Required action: Scan the records below, and wherever a line has the word "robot", pull it out.

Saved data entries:
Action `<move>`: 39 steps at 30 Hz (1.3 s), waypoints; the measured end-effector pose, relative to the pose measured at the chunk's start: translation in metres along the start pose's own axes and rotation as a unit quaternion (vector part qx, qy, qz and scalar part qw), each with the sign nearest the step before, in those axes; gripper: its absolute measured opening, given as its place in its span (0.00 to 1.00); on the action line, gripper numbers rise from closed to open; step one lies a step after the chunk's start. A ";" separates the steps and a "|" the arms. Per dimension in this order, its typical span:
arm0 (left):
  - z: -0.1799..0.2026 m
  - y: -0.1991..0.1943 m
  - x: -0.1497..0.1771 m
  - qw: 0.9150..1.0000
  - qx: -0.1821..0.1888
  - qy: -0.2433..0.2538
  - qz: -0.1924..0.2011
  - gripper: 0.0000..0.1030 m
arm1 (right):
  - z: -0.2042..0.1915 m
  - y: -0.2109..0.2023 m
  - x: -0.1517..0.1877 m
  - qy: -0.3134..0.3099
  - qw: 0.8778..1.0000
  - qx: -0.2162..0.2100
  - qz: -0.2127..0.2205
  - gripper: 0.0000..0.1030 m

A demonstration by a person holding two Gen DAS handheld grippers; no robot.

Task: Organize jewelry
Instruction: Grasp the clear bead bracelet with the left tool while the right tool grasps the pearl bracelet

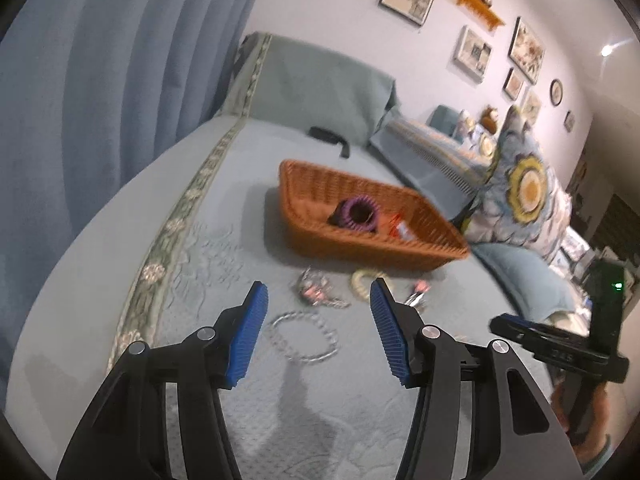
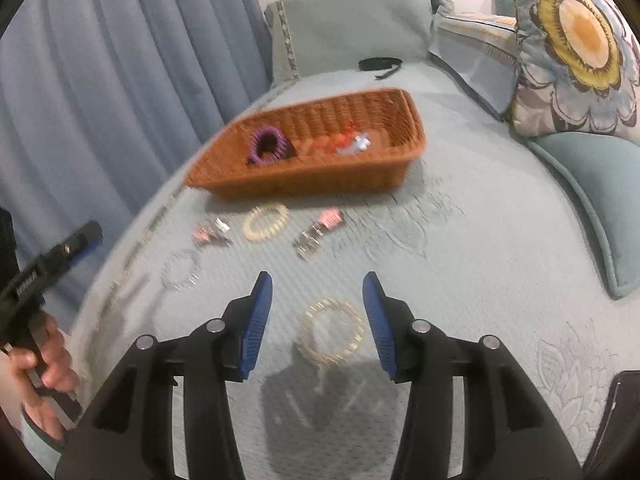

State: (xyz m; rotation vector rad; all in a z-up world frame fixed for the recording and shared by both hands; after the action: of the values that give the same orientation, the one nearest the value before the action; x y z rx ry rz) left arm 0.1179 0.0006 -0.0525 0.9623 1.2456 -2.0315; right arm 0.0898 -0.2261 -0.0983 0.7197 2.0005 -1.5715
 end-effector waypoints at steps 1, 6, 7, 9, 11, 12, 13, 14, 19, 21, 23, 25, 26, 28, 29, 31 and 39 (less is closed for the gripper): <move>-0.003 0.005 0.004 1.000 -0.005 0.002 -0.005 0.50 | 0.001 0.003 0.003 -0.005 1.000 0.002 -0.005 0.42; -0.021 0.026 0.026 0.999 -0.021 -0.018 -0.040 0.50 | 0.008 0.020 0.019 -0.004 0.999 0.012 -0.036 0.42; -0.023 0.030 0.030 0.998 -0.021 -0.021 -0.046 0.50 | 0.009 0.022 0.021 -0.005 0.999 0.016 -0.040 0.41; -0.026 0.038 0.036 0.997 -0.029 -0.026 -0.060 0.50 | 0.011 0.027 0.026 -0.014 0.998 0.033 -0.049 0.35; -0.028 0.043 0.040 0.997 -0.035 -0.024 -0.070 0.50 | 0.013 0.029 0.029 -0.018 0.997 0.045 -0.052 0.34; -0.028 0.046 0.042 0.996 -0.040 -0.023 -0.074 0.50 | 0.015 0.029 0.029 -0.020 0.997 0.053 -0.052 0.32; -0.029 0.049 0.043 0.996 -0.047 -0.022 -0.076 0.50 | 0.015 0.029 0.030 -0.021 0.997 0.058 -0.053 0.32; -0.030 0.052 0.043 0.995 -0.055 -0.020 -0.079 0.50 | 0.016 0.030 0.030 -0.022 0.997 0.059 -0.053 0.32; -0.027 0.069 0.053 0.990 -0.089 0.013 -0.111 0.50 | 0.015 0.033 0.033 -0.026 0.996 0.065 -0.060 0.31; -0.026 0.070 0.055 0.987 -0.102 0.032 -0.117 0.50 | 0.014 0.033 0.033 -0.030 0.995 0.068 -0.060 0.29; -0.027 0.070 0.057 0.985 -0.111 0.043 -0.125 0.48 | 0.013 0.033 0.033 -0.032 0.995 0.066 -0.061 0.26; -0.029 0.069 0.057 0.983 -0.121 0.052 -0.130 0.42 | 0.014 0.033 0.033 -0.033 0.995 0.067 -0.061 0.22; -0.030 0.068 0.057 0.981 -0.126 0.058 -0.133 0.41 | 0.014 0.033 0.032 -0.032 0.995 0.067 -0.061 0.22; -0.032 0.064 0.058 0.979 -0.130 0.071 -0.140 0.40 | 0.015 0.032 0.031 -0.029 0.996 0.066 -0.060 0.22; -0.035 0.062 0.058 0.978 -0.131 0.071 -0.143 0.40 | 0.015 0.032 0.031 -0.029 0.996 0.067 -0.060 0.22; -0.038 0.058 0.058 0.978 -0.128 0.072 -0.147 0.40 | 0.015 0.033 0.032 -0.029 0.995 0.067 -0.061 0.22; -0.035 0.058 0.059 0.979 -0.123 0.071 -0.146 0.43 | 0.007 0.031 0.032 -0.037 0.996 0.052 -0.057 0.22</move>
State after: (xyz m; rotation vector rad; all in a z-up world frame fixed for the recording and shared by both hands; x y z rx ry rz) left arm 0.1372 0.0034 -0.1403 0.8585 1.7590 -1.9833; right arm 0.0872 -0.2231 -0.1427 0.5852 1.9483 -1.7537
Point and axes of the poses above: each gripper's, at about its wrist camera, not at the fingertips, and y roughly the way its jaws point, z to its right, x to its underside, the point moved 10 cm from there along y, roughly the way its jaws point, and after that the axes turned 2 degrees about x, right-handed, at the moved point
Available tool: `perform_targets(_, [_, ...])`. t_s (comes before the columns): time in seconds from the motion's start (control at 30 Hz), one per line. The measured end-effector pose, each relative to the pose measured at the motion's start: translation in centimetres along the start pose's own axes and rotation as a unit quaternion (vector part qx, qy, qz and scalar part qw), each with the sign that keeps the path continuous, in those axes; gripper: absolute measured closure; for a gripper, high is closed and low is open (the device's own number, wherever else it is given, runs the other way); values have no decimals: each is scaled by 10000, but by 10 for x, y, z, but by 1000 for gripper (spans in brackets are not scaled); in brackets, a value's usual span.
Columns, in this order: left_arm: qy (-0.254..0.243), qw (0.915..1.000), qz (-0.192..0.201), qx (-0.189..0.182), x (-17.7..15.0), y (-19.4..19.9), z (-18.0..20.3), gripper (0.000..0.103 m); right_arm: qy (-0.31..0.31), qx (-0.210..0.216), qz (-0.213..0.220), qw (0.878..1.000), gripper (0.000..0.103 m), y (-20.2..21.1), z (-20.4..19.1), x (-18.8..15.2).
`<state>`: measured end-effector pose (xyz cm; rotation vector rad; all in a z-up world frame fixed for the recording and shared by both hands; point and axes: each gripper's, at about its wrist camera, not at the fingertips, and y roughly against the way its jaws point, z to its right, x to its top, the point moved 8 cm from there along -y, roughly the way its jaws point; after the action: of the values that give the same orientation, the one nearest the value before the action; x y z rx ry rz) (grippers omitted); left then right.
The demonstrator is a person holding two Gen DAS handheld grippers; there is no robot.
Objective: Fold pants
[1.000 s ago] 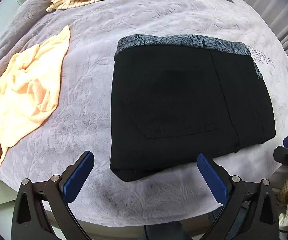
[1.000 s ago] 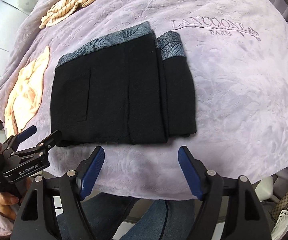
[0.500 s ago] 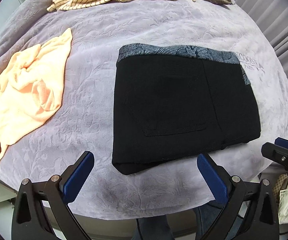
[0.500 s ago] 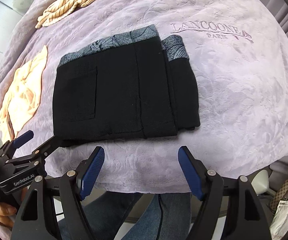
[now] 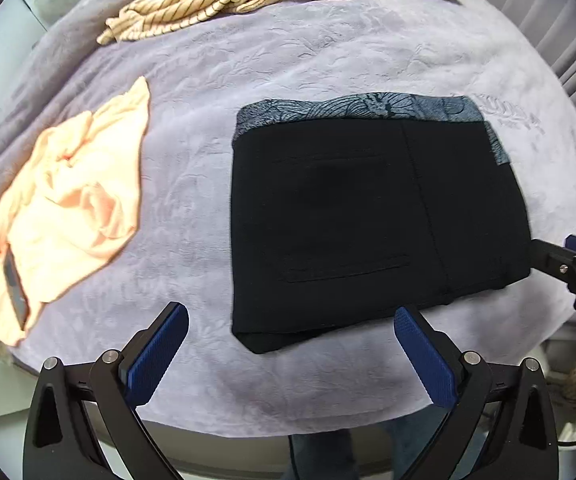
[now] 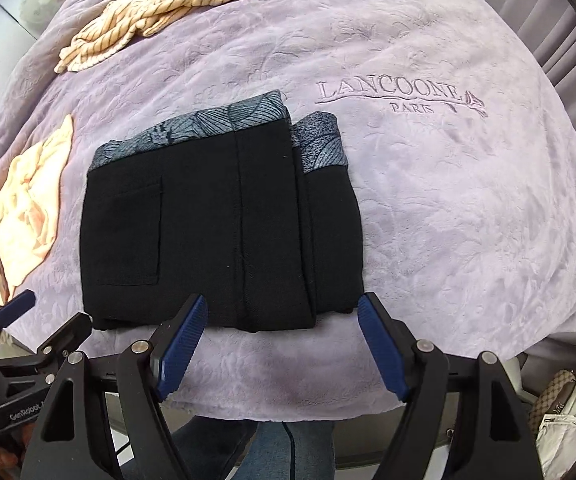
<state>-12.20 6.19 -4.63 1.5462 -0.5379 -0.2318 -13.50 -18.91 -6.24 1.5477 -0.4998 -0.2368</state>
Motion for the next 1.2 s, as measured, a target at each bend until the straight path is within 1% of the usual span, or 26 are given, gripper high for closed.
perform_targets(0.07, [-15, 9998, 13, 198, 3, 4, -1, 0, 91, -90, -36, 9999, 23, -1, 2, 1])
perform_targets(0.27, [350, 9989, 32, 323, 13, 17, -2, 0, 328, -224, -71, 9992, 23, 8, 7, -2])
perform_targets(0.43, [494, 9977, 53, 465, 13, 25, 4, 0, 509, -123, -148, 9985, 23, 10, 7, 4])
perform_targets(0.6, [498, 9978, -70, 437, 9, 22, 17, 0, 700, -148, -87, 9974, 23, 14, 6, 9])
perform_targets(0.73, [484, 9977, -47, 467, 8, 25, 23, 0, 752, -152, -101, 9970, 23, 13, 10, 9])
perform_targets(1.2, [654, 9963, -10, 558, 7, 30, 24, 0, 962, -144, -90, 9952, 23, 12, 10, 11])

Answer box:
A demonstration by a person holding two Gen DAS handheld grippers; no robot.
The demonstrator is a person holding two Gen DAS handheld grippers; there is no robot.

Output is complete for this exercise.